Buell, petite ville du comté de Fayette dans la vallée de la Monongahela en Pennsylvanie a eu son heure de gloire, portée par l'industrie sidérurgique triomphante. La crise est passée par là, les fermetures et délocalisations aussi. « La stabilité sociale repose sur la stabilité de l'emploi, c'est aussi simple que ça ». Alors beaucoup sont partis ; d'autres sont restés.
Isaac English et son pote d'enfance Billy Poe font partie de ces enfants de la crise, restés au pays quand tant de jeunes le fuyaient. Études ou sport, les opportunités ne manquaient pourtant pas. Sens du devoir ou peur de l'inconnu, ils n'ont pas franchi le pas.

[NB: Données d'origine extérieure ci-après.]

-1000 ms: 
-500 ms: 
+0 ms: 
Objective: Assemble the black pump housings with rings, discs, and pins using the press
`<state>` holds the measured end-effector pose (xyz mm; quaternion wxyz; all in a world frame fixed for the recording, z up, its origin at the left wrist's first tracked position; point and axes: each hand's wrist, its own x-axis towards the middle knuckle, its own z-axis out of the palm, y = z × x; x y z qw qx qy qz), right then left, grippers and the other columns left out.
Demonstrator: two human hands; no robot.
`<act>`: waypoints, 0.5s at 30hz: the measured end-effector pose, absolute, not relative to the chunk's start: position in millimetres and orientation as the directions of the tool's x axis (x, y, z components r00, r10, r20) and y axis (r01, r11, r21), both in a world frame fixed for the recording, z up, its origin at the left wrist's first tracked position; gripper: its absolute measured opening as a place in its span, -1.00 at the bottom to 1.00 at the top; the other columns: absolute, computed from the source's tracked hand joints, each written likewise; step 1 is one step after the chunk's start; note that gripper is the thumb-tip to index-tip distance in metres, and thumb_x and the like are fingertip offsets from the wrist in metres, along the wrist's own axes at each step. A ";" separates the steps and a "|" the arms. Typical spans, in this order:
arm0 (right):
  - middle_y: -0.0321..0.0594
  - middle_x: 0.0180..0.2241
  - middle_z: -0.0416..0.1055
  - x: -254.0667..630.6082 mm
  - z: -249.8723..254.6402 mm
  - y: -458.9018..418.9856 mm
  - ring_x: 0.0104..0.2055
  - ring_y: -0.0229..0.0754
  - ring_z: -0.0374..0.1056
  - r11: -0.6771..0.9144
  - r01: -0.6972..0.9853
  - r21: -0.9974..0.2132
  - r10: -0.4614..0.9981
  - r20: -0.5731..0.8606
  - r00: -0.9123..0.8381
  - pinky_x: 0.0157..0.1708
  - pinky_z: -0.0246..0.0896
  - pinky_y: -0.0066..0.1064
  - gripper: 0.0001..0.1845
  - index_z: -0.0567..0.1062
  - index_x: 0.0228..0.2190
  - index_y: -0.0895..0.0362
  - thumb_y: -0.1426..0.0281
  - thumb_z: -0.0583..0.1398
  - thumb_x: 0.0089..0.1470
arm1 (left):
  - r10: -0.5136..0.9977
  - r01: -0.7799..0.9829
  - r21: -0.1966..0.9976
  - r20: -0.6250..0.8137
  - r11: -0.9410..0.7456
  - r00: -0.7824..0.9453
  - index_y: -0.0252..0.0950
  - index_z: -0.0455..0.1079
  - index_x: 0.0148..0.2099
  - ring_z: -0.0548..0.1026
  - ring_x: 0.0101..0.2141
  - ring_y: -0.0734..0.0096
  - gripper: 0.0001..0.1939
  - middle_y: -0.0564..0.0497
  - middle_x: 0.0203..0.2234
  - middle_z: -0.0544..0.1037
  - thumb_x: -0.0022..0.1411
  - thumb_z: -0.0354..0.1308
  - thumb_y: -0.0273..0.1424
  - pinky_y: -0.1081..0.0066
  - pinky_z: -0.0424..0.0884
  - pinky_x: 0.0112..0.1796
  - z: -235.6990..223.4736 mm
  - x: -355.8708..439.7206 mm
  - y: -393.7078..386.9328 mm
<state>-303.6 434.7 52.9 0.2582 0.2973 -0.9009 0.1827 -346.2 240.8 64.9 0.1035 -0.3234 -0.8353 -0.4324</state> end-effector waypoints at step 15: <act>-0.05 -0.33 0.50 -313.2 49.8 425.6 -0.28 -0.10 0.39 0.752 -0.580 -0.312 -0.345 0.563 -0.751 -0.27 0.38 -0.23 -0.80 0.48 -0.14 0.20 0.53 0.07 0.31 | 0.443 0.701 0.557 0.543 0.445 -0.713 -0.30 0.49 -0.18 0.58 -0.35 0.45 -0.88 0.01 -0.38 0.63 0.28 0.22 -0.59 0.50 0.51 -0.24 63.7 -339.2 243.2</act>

Mais un matin tout s'emballe pour Isaac et Billy. « Un jour au mauvais endroit », des mauvaises rencontres, une baston et un cadavre laissé sur le sol. Pour Billy, aux antécédents embarrassants, direction la prison. Pour Isaac, la fuite. Pour Lee, la soeur d'Isaac amoureuse de Billy, Grace la mère de Billy, et Harris, shérif local et amant de Grace, place à l'inquiétude, aux remords et à l'indécision sur l'attitude à adapter et le soutien à apporter.
American Rust de
Philipp Meyer – ressorti dix ans après
Un arrière-goût de rouille dans une traduction révisée de
Sarah Gurcel – est un roman noir et social, dont l'apparente lenteur est à l'image de l'écoulement des journées dans cette Amérique délaissée et désespérée. Ceux qui y vivent rêvent d'un improbable avenir ailleurs, quand ceux qui y reviennent retrouvent dans leurs racines des vertus insoupçonnées.

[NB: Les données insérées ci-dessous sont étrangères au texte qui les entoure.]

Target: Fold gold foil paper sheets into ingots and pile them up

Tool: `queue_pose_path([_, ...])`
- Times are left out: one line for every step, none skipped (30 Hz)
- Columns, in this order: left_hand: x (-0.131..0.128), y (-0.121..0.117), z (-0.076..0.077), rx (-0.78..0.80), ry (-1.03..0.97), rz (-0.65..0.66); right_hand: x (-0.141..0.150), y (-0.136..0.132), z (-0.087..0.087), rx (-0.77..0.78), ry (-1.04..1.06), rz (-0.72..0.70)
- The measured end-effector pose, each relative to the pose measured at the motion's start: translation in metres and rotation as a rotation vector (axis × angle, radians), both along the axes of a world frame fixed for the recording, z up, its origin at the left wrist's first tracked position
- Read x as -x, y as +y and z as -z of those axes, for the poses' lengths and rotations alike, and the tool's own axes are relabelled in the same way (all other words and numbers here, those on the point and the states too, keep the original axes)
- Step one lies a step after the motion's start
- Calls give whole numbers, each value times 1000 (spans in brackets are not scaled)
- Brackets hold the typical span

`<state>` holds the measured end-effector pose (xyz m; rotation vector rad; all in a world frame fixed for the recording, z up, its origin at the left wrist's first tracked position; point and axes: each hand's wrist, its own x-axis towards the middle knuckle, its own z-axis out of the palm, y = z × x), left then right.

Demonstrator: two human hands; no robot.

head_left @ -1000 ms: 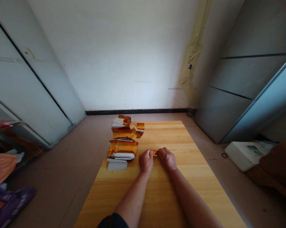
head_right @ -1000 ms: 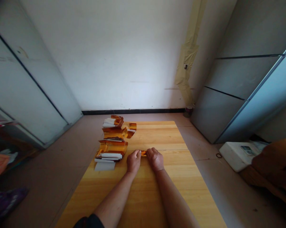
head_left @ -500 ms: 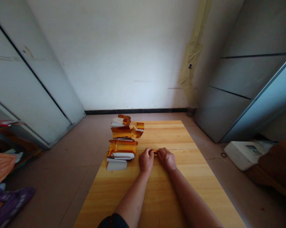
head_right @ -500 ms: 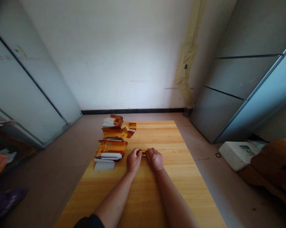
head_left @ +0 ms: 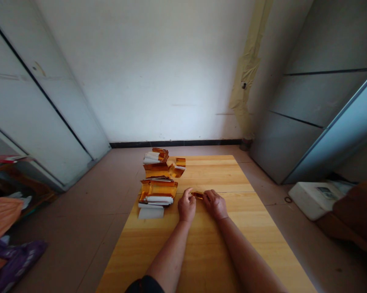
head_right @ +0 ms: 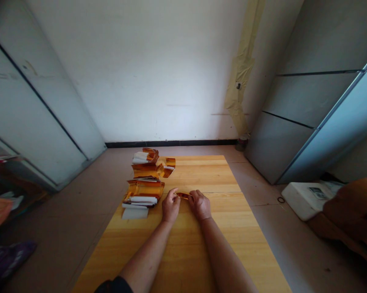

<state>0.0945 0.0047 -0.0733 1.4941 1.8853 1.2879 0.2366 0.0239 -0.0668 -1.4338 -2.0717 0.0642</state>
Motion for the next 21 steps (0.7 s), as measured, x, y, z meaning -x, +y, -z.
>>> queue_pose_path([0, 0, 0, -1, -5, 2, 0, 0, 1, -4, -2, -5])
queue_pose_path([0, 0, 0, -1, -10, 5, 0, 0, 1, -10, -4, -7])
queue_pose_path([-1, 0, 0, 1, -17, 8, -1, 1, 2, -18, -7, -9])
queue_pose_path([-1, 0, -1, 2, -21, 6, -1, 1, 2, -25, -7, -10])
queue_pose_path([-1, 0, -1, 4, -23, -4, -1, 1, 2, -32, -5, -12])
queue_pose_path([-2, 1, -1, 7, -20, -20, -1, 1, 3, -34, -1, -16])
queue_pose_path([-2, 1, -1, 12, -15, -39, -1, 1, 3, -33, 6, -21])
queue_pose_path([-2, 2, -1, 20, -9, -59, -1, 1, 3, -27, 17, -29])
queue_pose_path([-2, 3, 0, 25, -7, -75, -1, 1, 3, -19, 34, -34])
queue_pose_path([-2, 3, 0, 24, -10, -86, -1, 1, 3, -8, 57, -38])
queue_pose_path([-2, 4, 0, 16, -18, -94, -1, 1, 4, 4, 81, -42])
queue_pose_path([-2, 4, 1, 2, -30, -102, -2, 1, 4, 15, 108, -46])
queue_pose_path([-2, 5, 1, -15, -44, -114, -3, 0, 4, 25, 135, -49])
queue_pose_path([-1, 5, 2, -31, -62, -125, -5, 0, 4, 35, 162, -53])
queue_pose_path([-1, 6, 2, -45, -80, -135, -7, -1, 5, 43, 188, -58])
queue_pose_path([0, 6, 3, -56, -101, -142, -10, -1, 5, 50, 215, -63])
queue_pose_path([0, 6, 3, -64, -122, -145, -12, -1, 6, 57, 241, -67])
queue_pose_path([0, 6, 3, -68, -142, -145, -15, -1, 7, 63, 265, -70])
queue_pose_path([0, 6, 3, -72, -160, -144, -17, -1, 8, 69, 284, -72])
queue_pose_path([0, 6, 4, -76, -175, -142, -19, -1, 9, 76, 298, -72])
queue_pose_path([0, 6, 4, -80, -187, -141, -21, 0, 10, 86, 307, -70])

Avec style et bienveillance, Meyer nous immerge dans une galerie de personnages abîmés, qui souffrent de failles profondes : Isaac et la mort de sa mère, sa dépendance à son père, son double imaginaire et courageux qui le porte dans son rebond ; Grace la mère courage, la maîtresse aimante, prête à tout et même qu'un « homme meure pour que vive son fils » ; Harris le gardien des âmes qui tente de maintenir malgré tout des équilibres disparus.
Et dans ce gâchis social et humain, une interrogation persiste : à qui la faute ? À celui qui a tué ? Celui qui a été défendu ? Celui qui a provoqué ? Ou bien aux parents ? À la société ? À la dérégulation économique sauvage ?
Un roman sombre et profond donc, qui m'aura cependant laissé un peu sur ma faim : car si cette exploration sociale de l'Amérique des oubliés pouvait être originale il y a dix ans, le thème a été depuis souvent traité (
Offutt, Joy, Pochoda, Meno, Rash ou Farris Smith…), laissant parfois un goût daté ou de déjà vu à cette lecture.
Un sentiment heureusement compensé par la force d'un style qui m'a séduit et par l'heureux penchant de Meyer à relativisersa noirceur : « Rien de ce dont l'humanité était capable, même dans ce que la nature humaine avait de pire, rien ne durerait assez pour compter, c'est ce qu'enseignait le moindre cours d'eau, la moindre montagne : on avait beau polluer, on avait beau déforester, la nature se réparerait, les arbres vivraient plus longtemps que nous et certaines pierres survivraient même à la fin du monde. Tu l'oublies, des fois, tu commences à te laisser affecter par la laideur des hommes. Peu importe, ça aussi c'était éphémère, comme le reste ».